● Task instructions
Of the lines in the data below, count the ones holding the string "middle", and answer with that number only.

● Entries supplied
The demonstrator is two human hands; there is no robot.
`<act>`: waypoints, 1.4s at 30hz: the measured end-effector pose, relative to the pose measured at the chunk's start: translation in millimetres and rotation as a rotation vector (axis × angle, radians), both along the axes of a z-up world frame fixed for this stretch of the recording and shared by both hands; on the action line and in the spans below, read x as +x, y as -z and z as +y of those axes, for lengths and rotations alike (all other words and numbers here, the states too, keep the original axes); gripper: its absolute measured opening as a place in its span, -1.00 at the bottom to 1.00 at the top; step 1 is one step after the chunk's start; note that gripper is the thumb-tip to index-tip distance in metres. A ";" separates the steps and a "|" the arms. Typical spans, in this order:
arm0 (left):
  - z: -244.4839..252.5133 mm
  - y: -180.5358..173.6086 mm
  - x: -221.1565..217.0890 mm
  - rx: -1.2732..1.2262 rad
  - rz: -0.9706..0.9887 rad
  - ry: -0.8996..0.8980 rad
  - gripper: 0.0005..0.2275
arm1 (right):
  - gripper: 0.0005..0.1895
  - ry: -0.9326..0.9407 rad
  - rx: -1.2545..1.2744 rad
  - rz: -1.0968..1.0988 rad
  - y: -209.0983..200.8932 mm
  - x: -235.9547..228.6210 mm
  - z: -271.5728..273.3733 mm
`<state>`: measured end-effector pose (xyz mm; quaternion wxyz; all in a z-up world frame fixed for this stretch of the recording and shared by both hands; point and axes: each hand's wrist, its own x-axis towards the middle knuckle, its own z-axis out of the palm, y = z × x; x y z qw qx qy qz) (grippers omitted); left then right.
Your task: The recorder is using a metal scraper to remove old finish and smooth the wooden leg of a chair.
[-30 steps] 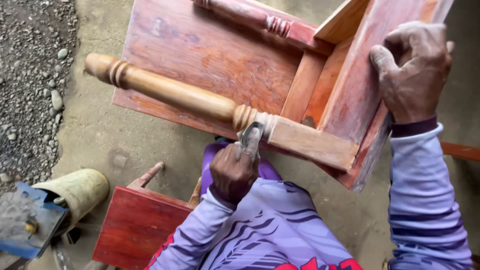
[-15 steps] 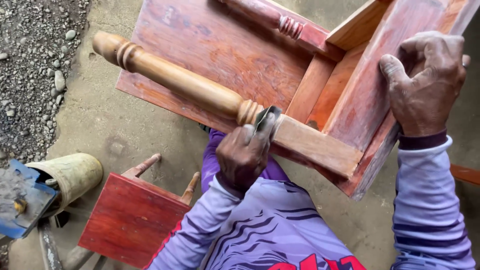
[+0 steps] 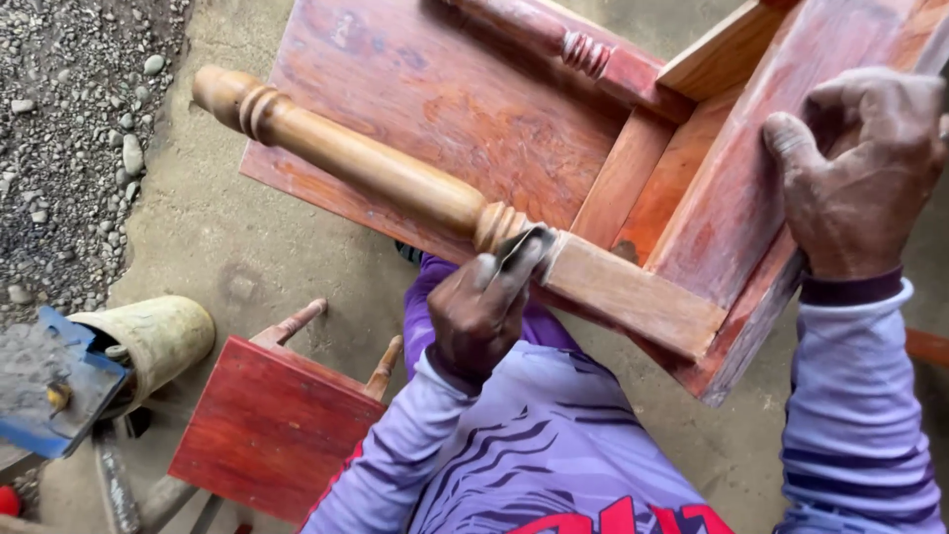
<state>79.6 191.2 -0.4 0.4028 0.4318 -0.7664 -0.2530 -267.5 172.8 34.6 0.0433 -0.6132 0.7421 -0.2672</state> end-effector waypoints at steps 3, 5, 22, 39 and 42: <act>6.4 2.4 -2.4 0.023 0.026 0.010 -0.69 | -0.78 0.013 0.007 -0.001 4.5 -7.2 5.2; -1.1 1.8 -5.0 -0.043 0.124 0.007 -0.71 | -0.77 -0.061 -0.062 0.207 2.8 -8.5 -1.8; 9.2 14.3 -4.0 0.031 0.202 0.009 -0.70 | -0.79 -0.106 -0.026 0.218 7.5 -15.0 1.7; 42.1 45.2 25.4 0.107 0.090 -0.118 -0.73 | -0.76 -0.083 -0.001 -0.038 10.7 -16.0 5.1; 57.5 21.8 23.9 0.600 0.367 -0.158 -0.70 | -0.81 -0.023 0.062 -0.037 21.8 -28.1 15.5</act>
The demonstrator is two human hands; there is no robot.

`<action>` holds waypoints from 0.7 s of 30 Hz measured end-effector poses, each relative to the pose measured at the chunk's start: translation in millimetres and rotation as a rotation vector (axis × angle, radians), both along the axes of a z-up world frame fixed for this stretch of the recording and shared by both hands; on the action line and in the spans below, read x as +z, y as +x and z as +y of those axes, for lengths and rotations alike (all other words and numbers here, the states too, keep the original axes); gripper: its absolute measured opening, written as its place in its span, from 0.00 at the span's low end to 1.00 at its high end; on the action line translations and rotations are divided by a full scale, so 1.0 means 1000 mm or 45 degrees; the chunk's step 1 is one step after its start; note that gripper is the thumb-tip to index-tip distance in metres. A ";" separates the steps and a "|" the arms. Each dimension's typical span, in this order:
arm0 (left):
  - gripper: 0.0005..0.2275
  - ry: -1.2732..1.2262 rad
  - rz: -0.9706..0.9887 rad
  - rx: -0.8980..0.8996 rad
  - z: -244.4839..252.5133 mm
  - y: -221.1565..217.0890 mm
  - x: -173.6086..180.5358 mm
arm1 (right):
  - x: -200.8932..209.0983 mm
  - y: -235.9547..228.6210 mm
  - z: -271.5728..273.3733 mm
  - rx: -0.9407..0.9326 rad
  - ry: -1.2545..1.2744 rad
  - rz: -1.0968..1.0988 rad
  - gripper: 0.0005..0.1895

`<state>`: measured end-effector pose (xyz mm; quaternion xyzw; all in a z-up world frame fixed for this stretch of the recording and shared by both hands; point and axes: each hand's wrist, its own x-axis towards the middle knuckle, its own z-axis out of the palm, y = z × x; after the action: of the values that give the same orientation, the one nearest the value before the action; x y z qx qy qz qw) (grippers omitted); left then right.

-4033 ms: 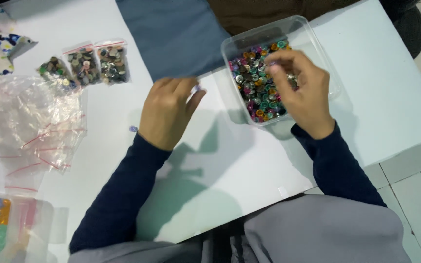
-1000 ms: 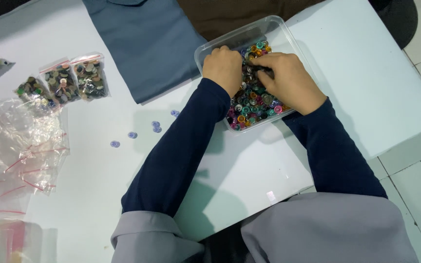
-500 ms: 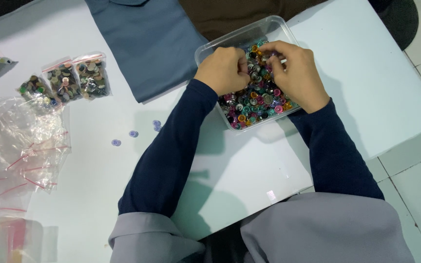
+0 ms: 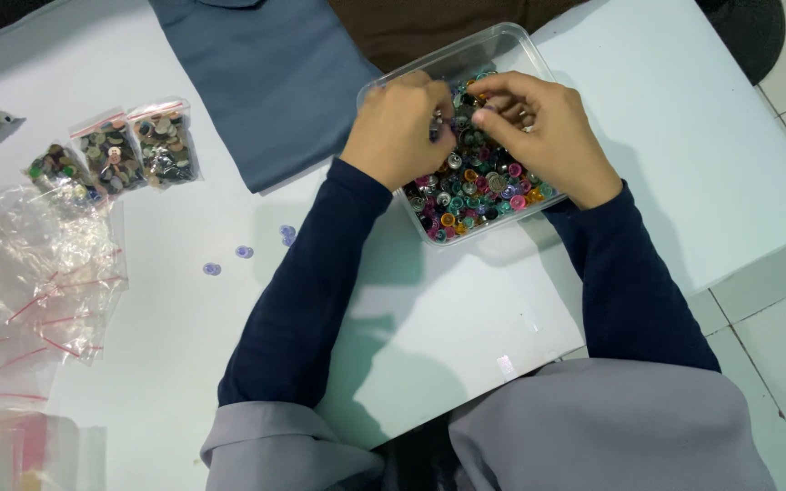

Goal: Sorting and bagging small colorful buttons at a workstation

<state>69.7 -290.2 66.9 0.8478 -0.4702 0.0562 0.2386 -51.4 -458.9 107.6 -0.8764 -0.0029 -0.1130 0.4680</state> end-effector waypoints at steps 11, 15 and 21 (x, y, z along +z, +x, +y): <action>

● Solution to the exercise
2